Strategy's Bitcoin Sales Cap Far Exceeds $1.25 Billion: A Detail the Market Overlooked

marsbitPublished on 2026-07-11Last updated on 2026-07-11

Abstract

The article discusses how MicroStrategy's potential Bitcoin sales go far beyond the announced $1.25 billion "reserve-building capacity." It clarifies a key distinction in the company's "BTC Monetization Program": selling Bitcoin to *build* a new dollar reserve (the $1.25B cap) versus selling to *replenish* the existing USD Reserve after it's used for expenses like preferred share dividends. The recent $216M BTC sale for dividend payments was a "replenishment," leaving the headline $1.25B building quota untouched. The plan actually outlines three potential funding pools from BTC sales: 1) Building the reserve ($1.25B cap), 2) Covering preferred share/ debt costs (no specified cap), and 3) Funding buyback programs (up to $20B). This means the structured sales potential exceeds $30 billion, not including uncapped replenishment sales. The piece argues this marks MicroStrategy's shift from a passive "buy-and-hold" Bitcoin proxy to an actively managed entity using BTC as a balance-sheet tool to manage its complex capital structure (common stock, preferred shares, debt, reserve). This creates new dynamics and potential conflicts, as actions benefiting one part (e.g., selling BTC to pay dividends) may pressure another (e.g., undermining the "never sell" narrative). Investors must now parse the company's specific terminology ("build" vs. "replenish") to understand the true scope of future BTC sales, which is significantly larger than the market initially perceived.

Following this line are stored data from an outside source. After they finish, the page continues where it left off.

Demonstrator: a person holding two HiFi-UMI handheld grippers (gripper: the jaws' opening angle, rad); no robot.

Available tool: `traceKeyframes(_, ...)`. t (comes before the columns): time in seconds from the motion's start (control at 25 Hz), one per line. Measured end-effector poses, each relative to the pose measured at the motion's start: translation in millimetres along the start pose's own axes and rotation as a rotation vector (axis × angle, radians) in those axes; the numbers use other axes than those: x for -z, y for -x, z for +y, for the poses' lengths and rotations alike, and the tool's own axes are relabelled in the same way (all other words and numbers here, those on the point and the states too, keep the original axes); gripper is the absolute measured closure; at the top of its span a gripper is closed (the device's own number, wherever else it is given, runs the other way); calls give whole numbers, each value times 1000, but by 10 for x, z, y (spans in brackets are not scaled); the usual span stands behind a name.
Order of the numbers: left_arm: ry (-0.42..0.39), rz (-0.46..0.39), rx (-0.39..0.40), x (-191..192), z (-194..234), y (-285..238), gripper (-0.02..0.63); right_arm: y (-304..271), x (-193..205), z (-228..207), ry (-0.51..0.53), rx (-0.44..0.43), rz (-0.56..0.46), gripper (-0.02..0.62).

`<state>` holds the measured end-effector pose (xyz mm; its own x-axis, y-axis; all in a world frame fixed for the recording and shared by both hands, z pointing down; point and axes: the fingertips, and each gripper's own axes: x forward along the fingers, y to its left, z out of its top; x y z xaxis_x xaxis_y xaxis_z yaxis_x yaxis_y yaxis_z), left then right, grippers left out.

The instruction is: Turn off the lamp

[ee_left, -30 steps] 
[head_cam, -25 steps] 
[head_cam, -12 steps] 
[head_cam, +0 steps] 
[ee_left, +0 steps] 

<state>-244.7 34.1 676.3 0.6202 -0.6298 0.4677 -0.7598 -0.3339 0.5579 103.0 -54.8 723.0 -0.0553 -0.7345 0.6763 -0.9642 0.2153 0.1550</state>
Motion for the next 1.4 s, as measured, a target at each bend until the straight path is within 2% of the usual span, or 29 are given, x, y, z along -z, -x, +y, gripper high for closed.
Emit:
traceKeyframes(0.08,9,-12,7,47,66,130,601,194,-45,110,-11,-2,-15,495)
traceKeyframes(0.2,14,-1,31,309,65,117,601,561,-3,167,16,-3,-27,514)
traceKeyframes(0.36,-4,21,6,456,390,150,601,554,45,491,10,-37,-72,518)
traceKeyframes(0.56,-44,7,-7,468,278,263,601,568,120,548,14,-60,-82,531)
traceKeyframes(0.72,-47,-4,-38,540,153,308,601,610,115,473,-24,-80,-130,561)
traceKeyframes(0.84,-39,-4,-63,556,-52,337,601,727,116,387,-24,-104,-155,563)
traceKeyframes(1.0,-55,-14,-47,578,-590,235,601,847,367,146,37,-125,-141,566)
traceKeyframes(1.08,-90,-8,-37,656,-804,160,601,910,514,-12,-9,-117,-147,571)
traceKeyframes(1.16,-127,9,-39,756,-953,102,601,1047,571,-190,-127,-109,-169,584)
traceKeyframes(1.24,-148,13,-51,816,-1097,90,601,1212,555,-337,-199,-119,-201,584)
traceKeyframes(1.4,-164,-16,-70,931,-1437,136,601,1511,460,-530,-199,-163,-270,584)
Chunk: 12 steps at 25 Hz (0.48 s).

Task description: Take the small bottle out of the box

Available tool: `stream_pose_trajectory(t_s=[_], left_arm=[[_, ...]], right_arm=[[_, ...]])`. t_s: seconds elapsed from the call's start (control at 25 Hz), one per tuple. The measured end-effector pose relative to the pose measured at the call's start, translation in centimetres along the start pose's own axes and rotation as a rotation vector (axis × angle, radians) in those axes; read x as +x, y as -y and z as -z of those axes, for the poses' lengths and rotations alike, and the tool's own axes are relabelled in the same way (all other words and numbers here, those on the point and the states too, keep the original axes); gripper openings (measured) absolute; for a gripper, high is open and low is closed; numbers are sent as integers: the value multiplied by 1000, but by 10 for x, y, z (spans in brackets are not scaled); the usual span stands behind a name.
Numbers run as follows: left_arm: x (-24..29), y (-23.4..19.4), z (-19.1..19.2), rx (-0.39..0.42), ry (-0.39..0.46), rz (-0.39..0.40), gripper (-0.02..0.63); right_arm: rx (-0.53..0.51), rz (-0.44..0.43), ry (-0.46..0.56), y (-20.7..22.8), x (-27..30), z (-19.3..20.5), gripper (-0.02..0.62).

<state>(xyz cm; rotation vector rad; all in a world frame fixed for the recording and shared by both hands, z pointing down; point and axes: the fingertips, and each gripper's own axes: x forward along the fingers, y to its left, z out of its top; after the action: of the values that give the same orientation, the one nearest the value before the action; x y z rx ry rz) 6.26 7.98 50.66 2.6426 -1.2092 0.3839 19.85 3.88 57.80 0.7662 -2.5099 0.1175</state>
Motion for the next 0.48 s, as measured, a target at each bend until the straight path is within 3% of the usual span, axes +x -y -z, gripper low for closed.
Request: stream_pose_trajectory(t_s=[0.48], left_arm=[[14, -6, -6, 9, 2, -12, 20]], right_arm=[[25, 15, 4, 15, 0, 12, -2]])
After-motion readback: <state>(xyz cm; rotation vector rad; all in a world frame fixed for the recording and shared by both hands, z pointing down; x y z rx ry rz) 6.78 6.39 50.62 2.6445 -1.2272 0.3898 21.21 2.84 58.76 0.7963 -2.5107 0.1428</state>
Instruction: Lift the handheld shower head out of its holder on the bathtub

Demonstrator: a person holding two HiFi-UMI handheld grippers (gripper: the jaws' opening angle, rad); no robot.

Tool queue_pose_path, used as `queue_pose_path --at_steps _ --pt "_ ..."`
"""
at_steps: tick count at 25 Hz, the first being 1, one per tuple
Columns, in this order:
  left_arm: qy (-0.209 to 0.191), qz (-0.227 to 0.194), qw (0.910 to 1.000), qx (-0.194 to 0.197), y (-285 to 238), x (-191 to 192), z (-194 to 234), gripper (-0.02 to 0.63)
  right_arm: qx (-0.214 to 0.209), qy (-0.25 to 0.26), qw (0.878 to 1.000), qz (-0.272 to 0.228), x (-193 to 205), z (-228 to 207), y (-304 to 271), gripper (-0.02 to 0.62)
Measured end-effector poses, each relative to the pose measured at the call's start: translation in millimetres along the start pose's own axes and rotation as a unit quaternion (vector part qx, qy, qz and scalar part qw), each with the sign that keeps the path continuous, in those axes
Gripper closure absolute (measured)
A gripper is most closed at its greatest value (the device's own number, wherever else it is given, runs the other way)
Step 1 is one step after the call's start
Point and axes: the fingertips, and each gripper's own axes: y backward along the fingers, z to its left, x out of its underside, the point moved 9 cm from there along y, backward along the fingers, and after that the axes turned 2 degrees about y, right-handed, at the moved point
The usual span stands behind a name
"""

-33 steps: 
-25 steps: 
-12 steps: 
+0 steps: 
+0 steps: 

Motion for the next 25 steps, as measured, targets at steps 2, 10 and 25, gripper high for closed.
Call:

This article is from: Bankless

Compiled by: Odaily Planet Daily; Translator: Azuma

On July 7th, Strategy disclosed that it had sold 3,588 BTC, worth approximately $216 million, between June 29th and July 5th.

These funds were used to pay dividends on STRC and to replenish the USD Reserve previously used for dividend payments. Despite completing this sale, Strategy stated that its full $1.25 billion reserve-building capacity remains intact.

Odaily Note: In the "self-rescue plan" announced last week, Strategy had indicated it authorized the company to sell BTC to build a USD reserve of up to $1.25 billion.

That is to say, the $216 million worth of BTC sold by Strategy to replenish the reserve was not counted against the previously disclosed reserve-building capacity.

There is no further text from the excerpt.